SECONDARY: The member is a secondary node.
RECOVERING: The member is recovering.
ARBITER: The member is an arbiter node.
DOWN: The member cannot communicate with the majority of nodes.
UNKNOWN: The member's status is unknown.
ROLLBACK: The member is performing a rollback operation.
REMOVED: The member has been removed from the replica set.
Finally, if there are new nodes that need to be added later, you can use rs.add('ip') to add them. If you need to add an arbiter node (not recommended), you can use rs.add('ip', true) to add it.
About the number of nodes
MongoDB officially states that when there are more than two nodes, it is recommended that the replica set members be an odd number of members, rather than using arbiter nodes.
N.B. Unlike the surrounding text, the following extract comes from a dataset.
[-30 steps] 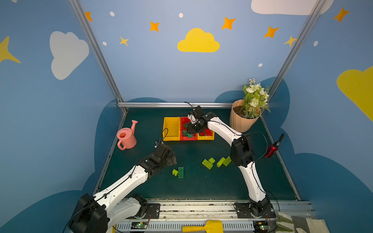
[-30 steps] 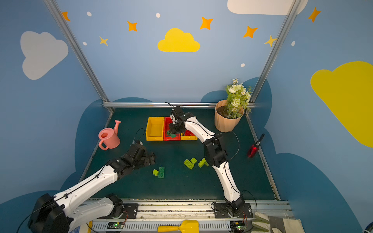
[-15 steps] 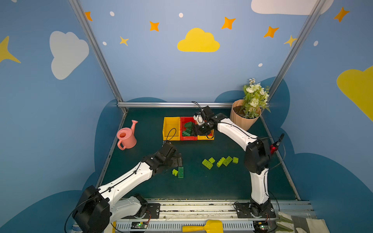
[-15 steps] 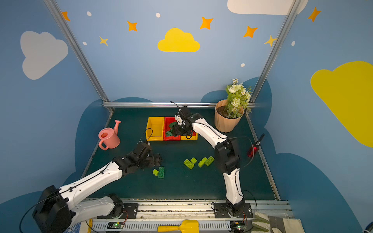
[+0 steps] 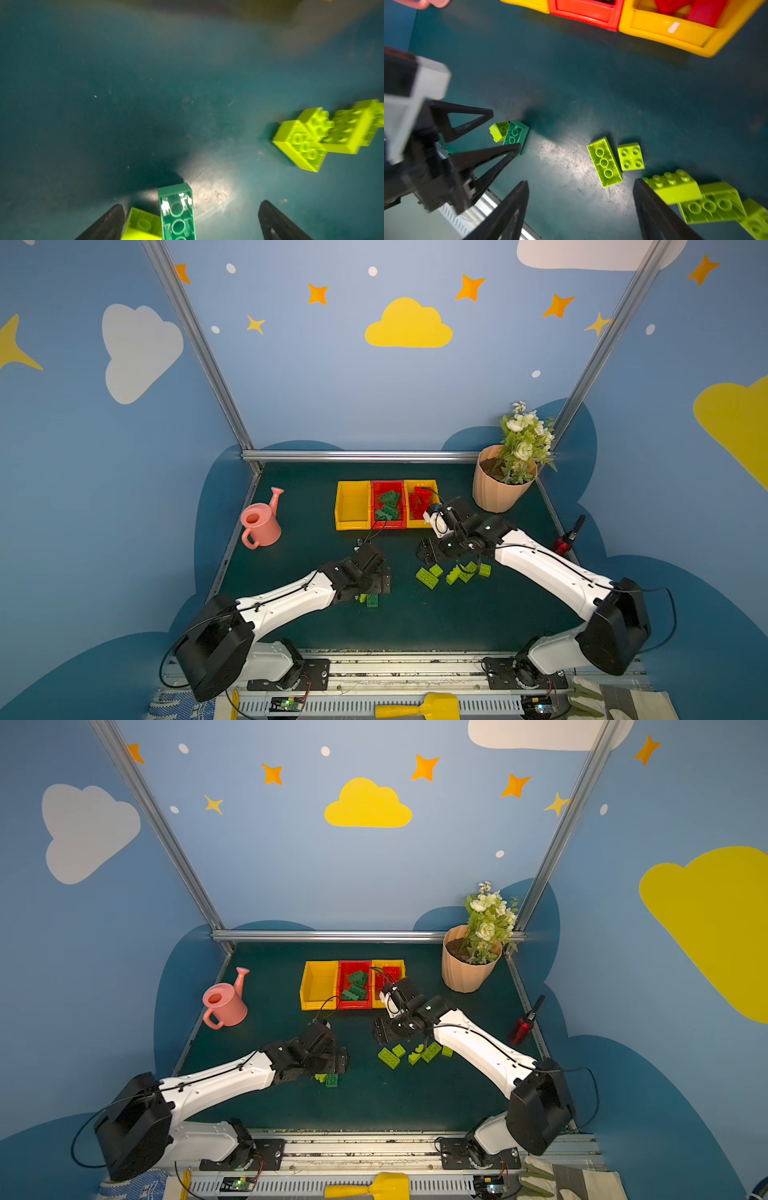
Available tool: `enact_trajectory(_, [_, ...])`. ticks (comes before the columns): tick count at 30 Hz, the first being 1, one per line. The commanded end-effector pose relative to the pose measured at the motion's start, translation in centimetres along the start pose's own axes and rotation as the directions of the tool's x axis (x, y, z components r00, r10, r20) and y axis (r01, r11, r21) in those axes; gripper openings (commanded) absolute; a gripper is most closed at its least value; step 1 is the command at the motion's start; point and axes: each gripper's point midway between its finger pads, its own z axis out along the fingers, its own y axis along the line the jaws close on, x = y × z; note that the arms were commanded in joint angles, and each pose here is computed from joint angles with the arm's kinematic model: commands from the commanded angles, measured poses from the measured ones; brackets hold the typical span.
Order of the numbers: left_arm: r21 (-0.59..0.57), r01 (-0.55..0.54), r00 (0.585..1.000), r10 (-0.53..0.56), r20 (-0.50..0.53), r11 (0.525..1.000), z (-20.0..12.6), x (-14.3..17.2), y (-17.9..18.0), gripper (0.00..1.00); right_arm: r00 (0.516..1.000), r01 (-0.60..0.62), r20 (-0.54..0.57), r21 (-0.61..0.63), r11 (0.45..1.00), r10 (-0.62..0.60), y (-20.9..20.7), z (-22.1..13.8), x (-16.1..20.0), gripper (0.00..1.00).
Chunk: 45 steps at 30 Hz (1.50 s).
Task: Sort the legos into containers by color
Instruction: Pick up the lego from the center of the table.
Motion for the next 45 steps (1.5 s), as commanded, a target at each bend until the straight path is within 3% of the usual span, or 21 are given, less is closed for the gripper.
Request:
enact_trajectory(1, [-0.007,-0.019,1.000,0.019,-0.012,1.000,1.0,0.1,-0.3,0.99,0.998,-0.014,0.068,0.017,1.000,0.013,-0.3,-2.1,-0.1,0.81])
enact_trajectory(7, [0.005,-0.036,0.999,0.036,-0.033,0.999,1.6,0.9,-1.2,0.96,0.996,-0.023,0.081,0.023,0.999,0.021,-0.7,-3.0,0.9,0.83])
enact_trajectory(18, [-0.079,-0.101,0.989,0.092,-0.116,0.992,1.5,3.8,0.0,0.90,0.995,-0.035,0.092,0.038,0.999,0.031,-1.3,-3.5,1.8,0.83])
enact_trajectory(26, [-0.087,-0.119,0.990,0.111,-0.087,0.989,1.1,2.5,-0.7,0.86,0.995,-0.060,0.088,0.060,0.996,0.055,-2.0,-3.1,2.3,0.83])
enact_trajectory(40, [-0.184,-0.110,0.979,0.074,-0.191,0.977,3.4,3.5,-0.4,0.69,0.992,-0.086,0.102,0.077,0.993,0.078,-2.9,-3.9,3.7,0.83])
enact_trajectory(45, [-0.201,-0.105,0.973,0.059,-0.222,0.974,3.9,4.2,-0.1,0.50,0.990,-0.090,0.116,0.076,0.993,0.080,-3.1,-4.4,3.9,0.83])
Therefore, in practical applications, try to ensure an odd number of nodes without using arbiter nodes. If it is absolutely necessary for the total number of primary and secondary nodes to be even, then an arbiter node can be added to the replica set (arbiter nodes do not participate in storage or other services, only in voting, so the performance requirements for arbiter nodes are very low, and adding an arbiter node is not very difficult), thus ensuring that the total number of nodes with voting rights is odd. The specific reason for needing an odd number of nodes needs to be explained by the voting election algorithm and actual deployment situation (split-brain problem).